**WHAT TO WORK ON**
Transcribe the entries that come next exactly, but not the pictures they contain.

↓

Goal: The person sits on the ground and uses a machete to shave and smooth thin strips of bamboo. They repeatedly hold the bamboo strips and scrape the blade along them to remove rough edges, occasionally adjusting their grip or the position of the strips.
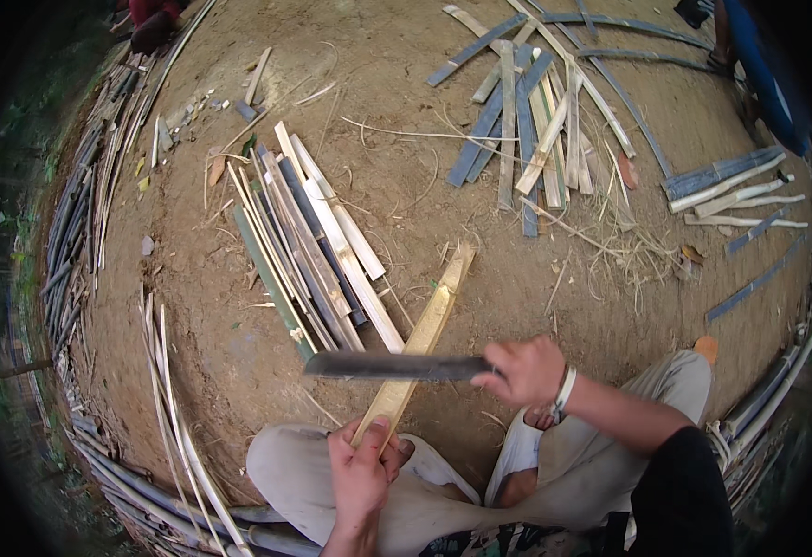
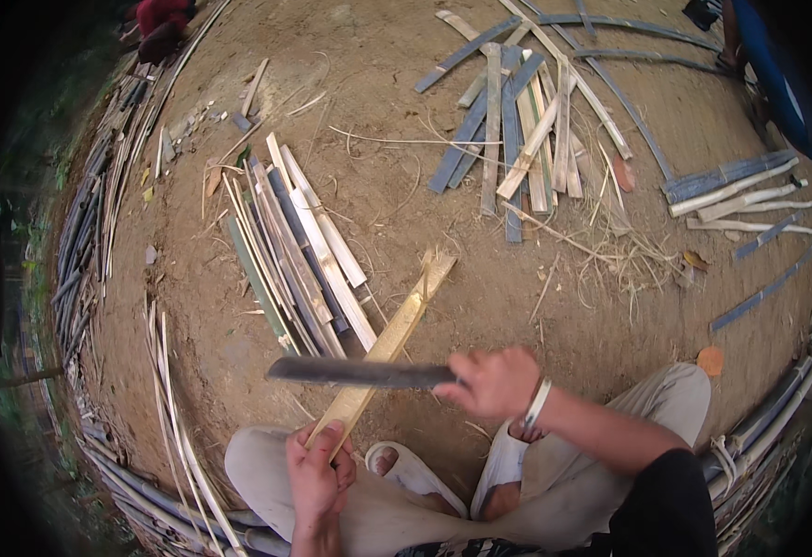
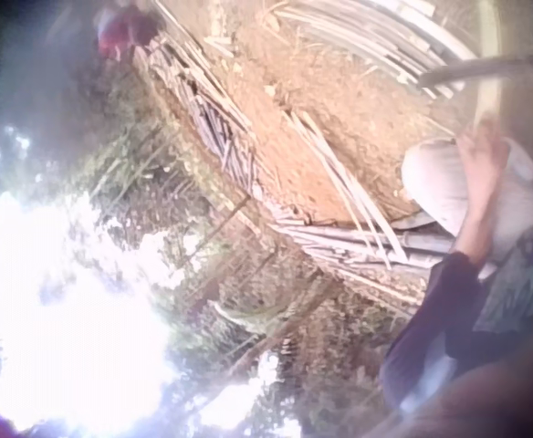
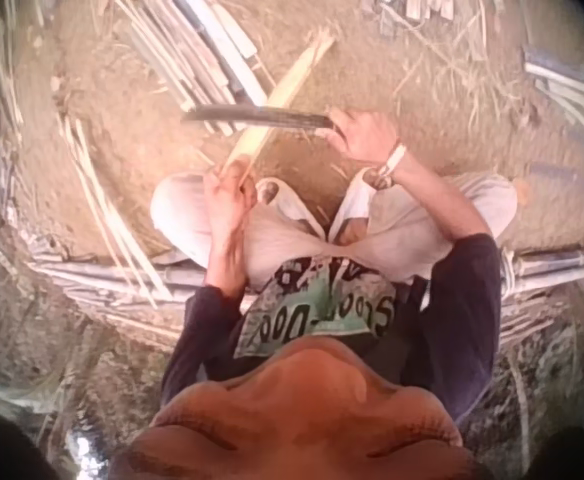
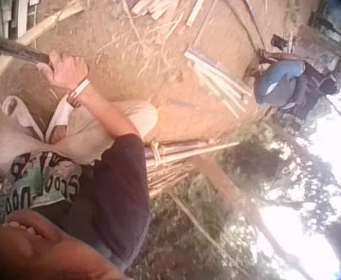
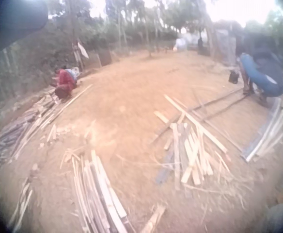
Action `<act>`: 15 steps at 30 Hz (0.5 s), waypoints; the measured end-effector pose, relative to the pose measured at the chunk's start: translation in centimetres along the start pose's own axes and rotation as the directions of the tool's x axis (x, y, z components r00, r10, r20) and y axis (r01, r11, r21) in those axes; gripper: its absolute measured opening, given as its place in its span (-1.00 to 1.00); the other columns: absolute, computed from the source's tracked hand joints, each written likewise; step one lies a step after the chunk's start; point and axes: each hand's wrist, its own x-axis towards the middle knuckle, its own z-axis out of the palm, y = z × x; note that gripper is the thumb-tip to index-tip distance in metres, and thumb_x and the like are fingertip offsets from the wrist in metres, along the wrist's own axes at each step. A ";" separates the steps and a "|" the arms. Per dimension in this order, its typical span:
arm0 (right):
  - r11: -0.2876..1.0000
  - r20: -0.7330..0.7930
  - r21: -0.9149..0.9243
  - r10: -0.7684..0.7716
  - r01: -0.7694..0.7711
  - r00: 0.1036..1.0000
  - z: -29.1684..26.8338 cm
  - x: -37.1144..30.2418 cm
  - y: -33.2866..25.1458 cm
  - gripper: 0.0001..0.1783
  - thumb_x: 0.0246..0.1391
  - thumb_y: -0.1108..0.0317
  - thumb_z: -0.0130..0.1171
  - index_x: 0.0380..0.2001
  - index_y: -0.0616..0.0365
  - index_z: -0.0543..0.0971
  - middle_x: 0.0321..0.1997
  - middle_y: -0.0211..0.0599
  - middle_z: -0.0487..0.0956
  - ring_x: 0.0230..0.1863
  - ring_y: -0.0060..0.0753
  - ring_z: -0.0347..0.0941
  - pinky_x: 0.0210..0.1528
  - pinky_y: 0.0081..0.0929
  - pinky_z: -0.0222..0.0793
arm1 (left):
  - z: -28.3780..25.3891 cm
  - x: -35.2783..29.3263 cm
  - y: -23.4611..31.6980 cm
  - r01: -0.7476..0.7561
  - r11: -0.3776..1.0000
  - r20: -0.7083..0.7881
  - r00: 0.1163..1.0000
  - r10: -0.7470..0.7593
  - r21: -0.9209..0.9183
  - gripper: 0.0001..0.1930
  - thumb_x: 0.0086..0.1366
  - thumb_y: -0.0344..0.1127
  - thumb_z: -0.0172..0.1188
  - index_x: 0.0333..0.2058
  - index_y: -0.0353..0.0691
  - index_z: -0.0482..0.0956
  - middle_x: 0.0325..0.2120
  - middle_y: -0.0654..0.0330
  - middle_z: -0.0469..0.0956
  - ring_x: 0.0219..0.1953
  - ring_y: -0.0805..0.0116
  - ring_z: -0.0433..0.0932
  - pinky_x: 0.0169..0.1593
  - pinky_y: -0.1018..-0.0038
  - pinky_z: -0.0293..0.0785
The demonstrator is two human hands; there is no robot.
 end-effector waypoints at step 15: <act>0.936 0.061 0.173 0.300 -0.306 0.952 0.5 1.8 3.2 -0.47 0.26 -0.12 -0.12 -0.39 0.16 0.50 -0.68 0.01 0.50 -0.56 0.17 0.51 -0.46 -0.01 0.43 | -0.3 0.2 -0.4 -0.020 1.000 -0.033 0.999 0.020 0.010 -0.69 0.29 -0.32 0.08 -0.63 -0.33 0.42 -0.92 0.30 0.21 -0.91 0.53 0.09 -0.79 0.54 -0.04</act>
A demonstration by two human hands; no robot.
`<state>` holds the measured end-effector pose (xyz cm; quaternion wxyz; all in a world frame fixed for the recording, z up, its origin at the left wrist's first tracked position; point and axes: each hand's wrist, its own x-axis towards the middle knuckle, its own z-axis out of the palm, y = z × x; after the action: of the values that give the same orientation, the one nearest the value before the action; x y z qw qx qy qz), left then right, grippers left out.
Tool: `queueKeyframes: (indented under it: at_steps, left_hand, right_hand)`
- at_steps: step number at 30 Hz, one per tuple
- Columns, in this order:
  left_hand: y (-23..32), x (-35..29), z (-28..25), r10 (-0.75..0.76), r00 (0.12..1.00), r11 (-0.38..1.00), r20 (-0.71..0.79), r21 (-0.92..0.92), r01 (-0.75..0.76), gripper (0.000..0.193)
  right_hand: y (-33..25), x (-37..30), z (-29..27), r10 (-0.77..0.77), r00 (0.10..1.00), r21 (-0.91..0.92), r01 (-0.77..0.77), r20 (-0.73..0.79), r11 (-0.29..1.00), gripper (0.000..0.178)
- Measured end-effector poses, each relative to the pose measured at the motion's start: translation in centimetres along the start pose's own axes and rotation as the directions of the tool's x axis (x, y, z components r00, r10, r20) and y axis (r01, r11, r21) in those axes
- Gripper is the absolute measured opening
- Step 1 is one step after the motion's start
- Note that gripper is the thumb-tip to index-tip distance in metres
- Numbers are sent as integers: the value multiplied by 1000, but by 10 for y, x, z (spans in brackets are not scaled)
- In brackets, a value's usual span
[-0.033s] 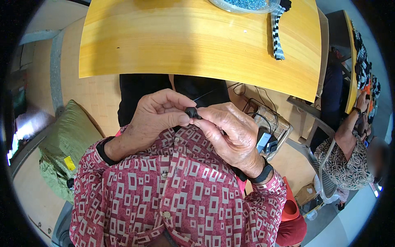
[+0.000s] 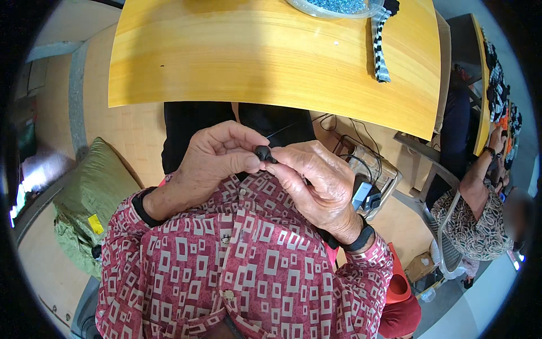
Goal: The person assembles small black plastic parts by hand.
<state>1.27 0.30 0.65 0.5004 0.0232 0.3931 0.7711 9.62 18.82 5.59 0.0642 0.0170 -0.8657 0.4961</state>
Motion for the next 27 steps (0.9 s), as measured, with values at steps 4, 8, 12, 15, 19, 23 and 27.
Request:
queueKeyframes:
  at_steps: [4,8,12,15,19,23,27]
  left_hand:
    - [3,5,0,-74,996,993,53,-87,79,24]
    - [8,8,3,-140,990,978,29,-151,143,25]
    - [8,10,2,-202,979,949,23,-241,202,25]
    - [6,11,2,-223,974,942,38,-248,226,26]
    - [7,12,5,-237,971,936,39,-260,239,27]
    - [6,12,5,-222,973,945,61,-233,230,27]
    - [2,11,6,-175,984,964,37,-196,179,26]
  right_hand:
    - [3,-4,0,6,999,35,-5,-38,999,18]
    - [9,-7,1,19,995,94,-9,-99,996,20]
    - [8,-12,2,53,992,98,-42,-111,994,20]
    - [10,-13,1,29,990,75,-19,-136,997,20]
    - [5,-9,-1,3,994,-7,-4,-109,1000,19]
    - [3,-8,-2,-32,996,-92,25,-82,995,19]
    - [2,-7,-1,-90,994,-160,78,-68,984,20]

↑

**ANSWER**
Goal: The person sits on the ground and uses a machete to shave and smooth thin strips of bamboo. They repeatedly hold the bamboo strips and scrape the blade along them to remove rough edges, occasionally adjusting their grip or the position of the strips.
Action `<act>`: 15 steps at 30 Hz (0.5 s), waypoints; the measured end-effector pose, relative to the pose measured at the chunk's start: translation in centimetres along the start pose's own axes and rotation as the directions of the tool's x axis (x, y, z components r00, r10, r20) and y axis (r01, r11, r21) in those axes; gripper: its absolute measured opening, given as its place in its span (-1.00 to 1.00); the other columns: absolute, computed from the source's tracked hand joints, each written likewise; step one lies a step after the chunk's start; point and axes: each hand's wrist, its own x-axis towards the middle knuckle, its own z-axis out of the palm, y = z × x; note that gripper is the thumb-tip to index-tip distance in metres, and thumb_x and the like are fingertip offsets from the wrist in metres, along the wrist's own axes at each step. A ";" separates the steps and a "|" the arms. Per dimension in this order, its typical span:
arm0 (right):
  - r11: -0.2876..1.0000
  - r20: -0.7330..0.7930
  - r21: -0.9149..0.9243
  - r10: -0.7684..0.7716
  - r01: -0.7694..0.7711
  - r00: 0.1036..1.0000
  - z: -29.1684..26.8338 cm
  - x: -37.1144..30.2418 cm
  - y: -33.2866..25.1458 cm
  - gripper: 0.0001..0.1783
  - thumb_x: 0.0246..0.1391
  - thumb_y: -0.1108..0.0317
  - thumb_z: -0.0130..0.1171
  - index_x: 0.0380..0.2001
  - index_y: -0.0616..0.0365
  - index_z: -0.0543..0.0971
  - middle_x: 0.0321..0.1997
  - middle_y: -0.0211..0.0599
  - middle_z: -0.0487..0.0956
  - ring_x: 0.0230..0.1863
  - ring_y: -0.0060..0.0753
  - ring_z: -0.0347..0.0941
  - pinky_x: 0.0210..0.1528
  - pinky_y: 0.0081..0.0929
  - pinky_z: -0.0222..0.0793
arm1 (left):
  - z: -28.3780..25.3891 cm
  - x: -35.2783..29.3263 cm
  - y: -23.4611..31.6980 cm
  - r01: -0.7476..0.7561
  - r11: -0.3776..1.0000
  - r20: -0.7083..0.7881
  - r00: 0.1163..1.0000
  - r10: -0.7470..0.7593
  - r21: -0.9209..0.9183
  - gripper: 0.0001..0.1930
  - thumb_x: 0.0086..0.1366
  - thumb_y: -0.0344..0.1127
  - thumb_z: -0.0172..0.1188
  - index_x: 0.0333..0.2058
  - index_y: -0.0353..0.0691
  - index_z: -0.0482..0.0956
  - middle_x: 0.0325..0.2120
  - middle_y: -0.0654..0.0330
  - middle_z: -0.0469..0.0956
  - ring_x: 0.0219..0.1953
  - ring_y: -0.0805..0.0116
  - ring_z: -0.0433..0.0932
  - pinky_x: 0.0169..0.1593
  - pinky_y: -0.1018..-0.0038
  - pinky_z: -0.0293..0.0785
The demonstrator is two human hands; there is no robot.
 end-effector waypoints at step 15: <act>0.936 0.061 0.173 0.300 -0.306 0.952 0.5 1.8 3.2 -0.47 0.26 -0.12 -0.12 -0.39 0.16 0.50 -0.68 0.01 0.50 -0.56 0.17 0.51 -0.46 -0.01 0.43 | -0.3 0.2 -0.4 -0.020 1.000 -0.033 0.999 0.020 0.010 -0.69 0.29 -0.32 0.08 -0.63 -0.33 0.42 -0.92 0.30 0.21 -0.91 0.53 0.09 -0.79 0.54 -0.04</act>
A demonstration by two human hands; no robot.
`<state>` holds the measured end-effector pose (xyz cm; quaternion wxyz; all in a world frame fixed for the recording, z up, its origin at the left wrist's first tracked position; point and axes: each hand's wrist, its own x-axis towards the middle knuckle, its own z-axis out of the palm, y = z × x; after the action: of the values that give the same orientation, the one nearest the value before the action; x y z qw qx qy qz), left then right, grippers left out.
Tool: `queueKeyframes: (indented under it: at_steps, left_hand, right_hand)`
- at_steps: step number at 30 Hz, one per tuple
- Columns, in this order:
  left_hand: y (-23..32), x (-35..29), z (-28..25), r10 (-0.75..0.76), r00 (0.12..1.00), r11 (-0.38..1.00), r20 (-0.71..0.79), r21 (-0.92..0.92), r01 (-0.75..0.76), gripper (0.000..0.193)
  right_hand: y (-33..25), x (-37..30), z (-29..27), r10 (-0.77..0.77), r00 (0.10..1.00), r21 (-0.91..0.92), r01 (-0.77..0.77), r20 (-0.73..0.79), r11 (-0.29..1.00), gripper (0.000..0.178)
- Measured end-effector poses, each relative to the pose measured at the motion's start: translation in centimetres along the start pose's own axes and rotation as the directions of the tool's x axis (x, y, z components r00, r10, r20) and y axis (r01, r11, r21) in those axes
- Gripper is the absolute measured opening
- Step 1 is one step after the motion's start
- Note that gripper is the thumb-tip to index-tip distance in metres
- Numbers are sent as integers: the value multiplied by 1000, but by 10 for y, x, z (spans in brackets are not scaled)
- In brackets, a value's usual span
[-0.033s] 
[+0.000s] 
Goal: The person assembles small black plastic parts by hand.
<state>1.27 0.30 0.65 0.5004 0.0232 0.3931 0.7711 9.62 18.82 5.59 0.0642 0.0170 -0.8657 0.4961</state>
Motion for the next 27 steps (0.9 s), as measured, with values at steps 4, 8, 12, 15, 19, 23 and 27.
Request:
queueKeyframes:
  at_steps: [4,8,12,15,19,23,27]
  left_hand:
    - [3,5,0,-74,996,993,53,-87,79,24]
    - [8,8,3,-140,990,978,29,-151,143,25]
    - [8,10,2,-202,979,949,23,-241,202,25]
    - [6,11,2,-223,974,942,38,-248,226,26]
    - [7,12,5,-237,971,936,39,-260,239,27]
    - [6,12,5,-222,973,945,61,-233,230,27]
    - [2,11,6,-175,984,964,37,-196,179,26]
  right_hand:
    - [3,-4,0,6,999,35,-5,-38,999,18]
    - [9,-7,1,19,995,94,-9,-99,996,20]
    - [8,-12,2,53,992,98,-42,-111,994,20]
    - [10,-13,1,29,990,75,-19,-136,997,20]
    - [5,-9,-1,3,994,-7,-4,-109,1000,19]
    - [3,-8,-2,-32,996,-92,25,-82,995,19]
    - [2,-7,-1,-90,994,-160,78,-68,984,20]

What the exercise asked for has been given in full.